関西と関東の電鉄がコラボ!近鉄に「東武8000系風」ラッピング車両が登場
2026年1月22日(木)から、近畿日本鉄道(近鉄)と東武鉄道が車両の外装デザインを相互交換したラッピング車両の運行を開始しました。関西と関東を代表する大手電鉄会社による珍しいコラボレーションが実現し、話題を呼んでいます。
東武の主力車両8000系が近鉄の路線に登場
今回のコラボレーションの第一弾として、近鉄の1252系の1編成に「東武8000系電車風」のラッピングを施した車両が運行を開始しました。対象となるのは1252系2両1編成で、VE77編成として奈良線、京都線、橿原線、天理線などの近鉄沿線を走ります。
東武8000系は、東武鉄道の通勤用主力車両として1963年から1983年にかけて712両が製造された実績のある車両です。現在でも155両が東武アーバンパークラインをはじめ多くの路線で活躍しており、東武沿線の乗客に親しまれています。この懐かしくも存在感のある車両デザインが、近鉄の路線に登場することで、関西の利用者にも大きな話題を呼んでいるのです。
観光地の相互PR で相互誘客を推進
このラッピング車両の運行には、単なるデザイン交換以上の狙いがあります。近鉄では車内広告などを活用して、日光や鬼怒川温泉(栃木県)といった東武沿線の観光地を紹介する予定です。これにより、関西の乗客に東武沿線の魅力を伝え、誘客促進を図ることが目的となっています。
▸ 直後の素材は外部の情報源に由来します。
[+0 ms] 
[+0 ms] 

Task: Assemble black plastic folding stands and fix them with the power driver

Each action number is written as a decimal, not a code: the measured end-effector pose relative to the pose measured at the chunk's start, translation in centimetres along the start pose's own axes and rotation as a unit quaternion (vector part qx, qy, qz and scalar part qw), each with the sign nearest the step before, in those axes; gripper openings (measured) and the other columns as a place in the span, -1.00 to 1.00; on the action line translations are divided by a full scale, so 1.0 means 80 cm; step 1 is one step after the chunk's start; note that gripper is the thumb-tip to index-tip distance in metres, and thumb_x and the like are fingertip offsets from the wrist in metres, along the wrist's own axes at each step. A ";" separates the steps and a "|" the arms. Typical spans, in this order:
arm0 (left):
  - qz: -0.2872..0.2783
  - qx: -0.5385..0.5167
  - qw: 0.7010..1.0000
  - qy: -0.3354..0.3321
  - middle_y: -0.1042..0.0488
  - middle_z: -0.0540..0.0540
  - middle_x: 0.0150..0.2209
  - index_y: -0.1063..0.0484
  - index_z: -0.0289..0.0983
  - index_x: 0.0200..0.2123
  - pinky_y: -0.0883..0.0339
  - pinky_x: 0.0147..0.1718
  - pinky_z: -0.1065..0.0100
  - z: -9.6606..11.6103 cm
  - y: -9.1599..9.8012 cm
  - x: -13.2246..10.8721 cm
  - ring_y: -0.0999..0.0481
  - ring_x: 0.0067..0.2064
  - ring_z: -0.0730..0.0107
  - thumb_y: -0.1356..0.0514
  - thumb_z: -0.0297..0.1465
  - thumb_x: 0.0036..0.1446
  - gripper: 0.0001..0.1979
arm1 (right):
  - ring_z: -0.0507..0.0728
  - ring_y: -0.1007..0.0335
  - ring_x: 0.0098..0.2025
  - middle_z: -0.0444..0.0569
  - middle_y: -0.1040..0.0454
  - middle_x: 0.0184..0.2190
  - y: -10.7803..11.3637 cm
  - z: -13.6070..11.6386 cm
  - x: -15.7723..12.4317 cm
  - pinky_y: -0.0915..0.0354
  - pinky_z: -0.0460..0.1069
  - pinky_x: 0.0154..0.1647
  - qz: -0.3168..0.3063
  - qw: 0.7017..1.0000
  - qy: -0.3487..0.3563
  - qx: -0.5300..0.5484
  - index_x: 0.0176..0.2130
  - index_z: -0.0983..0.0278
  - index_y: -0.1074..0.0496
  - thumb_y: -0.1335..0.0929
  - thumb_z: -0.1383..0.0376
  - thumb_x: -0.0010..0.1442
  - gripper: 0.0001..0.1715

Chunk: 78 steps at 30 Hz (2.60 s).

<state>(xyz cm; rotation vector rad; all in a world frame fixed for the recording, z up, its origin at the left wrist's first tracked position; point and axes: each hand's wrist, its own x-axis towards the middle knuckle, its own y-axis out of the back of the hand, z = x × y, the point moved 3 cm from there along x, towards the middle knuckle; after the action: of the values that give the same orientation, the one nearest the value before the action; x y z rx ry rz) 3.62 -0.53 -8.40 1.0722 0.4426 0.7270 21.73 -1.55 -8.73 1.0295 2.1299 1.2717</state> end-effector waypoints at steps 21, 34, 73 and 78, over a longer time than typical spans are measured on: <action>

逆に、東武鉄道では今春を目途に「近鉄電車風」のラッピング車両の運行を計画しており、関東の利用者に近鉄沿線の魅力を伝えることになります。両社が相互にPRすることで、東と西の交流人口拡大を目指す戦略的な取り組みです。
2024年4月からの営業連携施策の一環
近鉄と東武の連携は今に始まったことではありません。両社は2024年4月から、長大な路線を有する両社の強みを生かした相互PR を目的とする営業連携施策を展開してきました。
これまでの連携内容としては、以下のような企画が実施されています:
- コラボビール:両社の特急などで販売された限定コラボビール
- コラボグッズ:現在販売中の両社オリジナルコラボグッズ
- 「桃太郎電鉄」連携企画:ゲーム「桃太郎電鉄」の世界観をリアルに体験できる「すごろくイベント」として「リアル桃鉄でガチ沿線めぐり 東武 vs 近鉄 新幹線で東西制覇!」を開催中
ラッピング車両の運行は、こうした営業連携施策をさらに発展させた新しい取り組みです。両社の知名度向上と相互誘客の推進という目的のもと、顧客の目に留まりやすい車両そのものをコラボレーションのツールとして活用することで、より高い効果を期待しています。
運行期間と運行区間
「東武8000系風」ラッピング車両の運行は2026年1月22日(木)から当面の間の予定となっています。近鉄奈良線、京都線、橿原線、天理線などで見かけることができます。「当面の間」という表現になっているため、具体的な終了時期は未定ですが、近鉄と東武の営業連携が続く限り、この珍しいコラボ車両が走り続けることが期待されています。
乗客や業界から注目を集めるコラボレーション
このラッピング車両の登場は、鉄道ファンのみならず、観光客や一般利用者からも高い関心を集めています。普段見慣れた近鉄の車両が、異なる鉄道会社のカラーに変身することで、新鮮な驚きと楽しみがもたらされるためです。
また、このような取り組みは、異なるエリアを拠点とする大手鉄道会社が垣根を越えて協力し、相互の利益を図る現代的な経営戦略としても注目されています。関東と関西という離れた地域でありながら、両社の強みを組み合わせることで、より大きな相乗効果を生み出そうという姿勢が評価されているのです。
今後の展開に期待
今春予定されている東武での「近鉄電車風」ラッピング車両の運行開始により、このコラボレーションはさらに本格化することが見込まれています。近鉄と東武の営業連携施策が今後どのように展開していくのか、両社のファンや利用者から期待の声が上がっています。
このように、近鉄と東武のコラボレーションは、従来の電鉄会社の枠にとらわれない新しい形のビジネス戦略として機能しており、ラッピング車両の登場はその象徴的な取り組みといえるでしょう。